2021. What a year.

I think everyone can agree that this was a weird one. It wasn’t quite the chaotic trainwreck that was 2020, and yet society still doesn’t feel fully settled yet. It’s as though we’re all floating around in this strange state of stagnation, trying to cling onto any fibre of certainty we can.

But nevertheless, struggles produce lessons to learn, which in turn encourages character growth. Facing challenges with a smile is a difficult thing to do, and I’m definitely not a pro at it, but a good mindset to have when bad things happen is not ‘why is this happening to me’ but ‘what can I learn from this experience’.

Here are some things I personally have learnt over the past year that I hope will be valuable to you. If you yourself have learnt anything and would like to share it, please feel free to comment.

xo

1. Stop waiting for what you want – go for it now!

Honestly, just do whatever the f*ck you want. When you realise that time is precious and you only have one life, you stop caring what other people think and just go for it. Think about it – in a hundred and fifty years’ time, it’s most likely that every single person on this planet will be dead. It’s a morbid thought, but also a freeing one – DO WHAT YOU WANT WITH THE TIME THAT YOU HAVE!!

2. Don’t waste energy on people who make you feel bad

I know that this is such a difficult concept to grasp when you’re in the midst of a friendship or relationship that you feel stuck in, but guess what – you don’t have to feel unhappy! In fact, you probably shouldn’t be feeling down as much as you are. It’s not normal. If you can see that it’s a person that is making you feel bad most of the time then please, PLEASE leave them in 2021. Even though they may have given you some good experiences, these are not worth the suffering you also have to deal with. There will be something so so so much better for you out there, trust me. YOU control the people you surround yourself with, never forget this.

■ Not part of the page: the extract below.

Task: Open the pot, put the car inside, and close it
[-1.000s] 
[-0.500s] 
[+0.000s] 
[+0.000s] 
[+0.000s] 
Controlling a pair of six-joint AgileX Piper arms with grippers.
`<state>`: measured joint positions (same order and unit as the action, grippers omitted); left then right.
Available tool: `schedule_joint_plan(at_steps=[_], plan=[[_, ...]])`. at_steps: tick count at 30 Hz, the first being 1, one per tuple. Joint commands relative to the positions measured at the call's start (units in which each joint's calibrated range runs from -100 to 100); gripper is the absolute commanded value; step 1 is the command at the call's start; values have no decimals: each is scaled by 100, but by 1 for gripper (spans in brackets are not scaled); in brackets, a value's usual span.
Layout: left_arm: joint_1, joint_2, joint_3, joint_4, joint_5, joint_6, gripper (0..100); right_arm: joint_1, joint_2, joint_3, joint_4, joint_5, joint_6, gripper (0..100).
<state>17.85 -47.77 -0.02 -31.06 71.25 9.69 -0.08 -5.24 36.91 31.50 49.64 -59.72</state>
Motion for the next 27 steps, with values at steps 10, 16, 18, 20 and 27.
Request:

3. Mind your business and focus on growing

Leaning into gossip and caring about other peoples lives can be an easy thing to slip into. But honestly, when you stop giving a shit about other people and just focus on your personal growth by learning to love the time you spend completely alone, life suddenly feels a whole lot more liberating! You don’t have to care about what other people are doing with their lives, or what they think about your life on social media. Put the phone down and read a book, paint a picture or explore the great outdoors!

4. Always keep a strong focus on the present

I know anxiety about the future can be all consuming, and that’s coming from personally experience. But I’ve learnt to stop stressing about what my life will look like in a week, or a month or a year. It’s cheesy, but the future is not promised and all we have is right now. Take life hour by hour if you have to. Focusing on the 24 hours we have right now and taking small steps towards where we eventually want to be is far more useful than worrying. If you’re struggling, try meditation or journaling – these can really help with calming anxiety and staying present.

5. Don’t fall in love with potential

Again, I am very prone to doing this when it comes to relationships, but it just never works out well. As a hopeless romantic, I will often accidently idealize a person in my head, and pay so much attention to what could be the future with them that I ignore the red flags right in front of my face. Don’t ever compromise your present for a distant future that will most likely never come to fruition. Actions speak louder than words, and if the actions of a person aren’t aligning with the ideal future you have with them in your head, they probably never will. Make the decision to have peace in your life over prioritising a fantasy. What is right will find you. <3

6. Trust patterns, not apologies

Sometimes, people can be very good at apologies. However, once is a mistake and twice is a pattern. Again, actions speak louder than words, so if someone is having to apologise to you multiple times for hurting you in the same way, they’re not learning. And more often than not, people don’t change their patterns. It’s hard to hear when you want so badly to forgive them and believe that they will change, but in this type of situation you need to put yourself first or you’ll find yourself stuck in a loop of hurting, apology, hurting, apology etc. And this is not right.

7. Don’t chase people

If something is right, it will naturally blossom and bloom without you feeling like you’re losing yourself for it. Keep your standards high, and what will match your energy will naturally come to you. If they want to be in your life, they will stay. You can’t force people to love you, and trying to do that will only drive them away more and make you feel deflated. Work on accepting what something is and letting it go if you need to.

8. Forgive yourself for past mistakes

Holding onto things that you can’t change or control is not healthy for you. It’s a new year, a fresh start. Let all that stuff go and focus on having a growth mindset for the new year. Learn from the things that happened to you or that you did wrong – use it to fuel your ambition for change and the life you know that you deserve.

9. Loving yourself is not selfish, and you should do it more!

There is a huge difference between loving yourself and being arrogant. What I mean by asking you to love yourself is that you do not let the opinions of others shape how you view yourself. You need to learn to value yourself as a person on your own, without the gratification of others. If that’s how you value yourself, then you’re going to slip into unhealthy habits of co-dependency. You need to be able to love yourself in order to give and receive real love to/from others. If you don’t, you might just end up loving the way someone makes you feel rather than them as a person, and that’s not fair on either of you. Find the confidence within you – fake it till you make it if you have to – and always know your worth.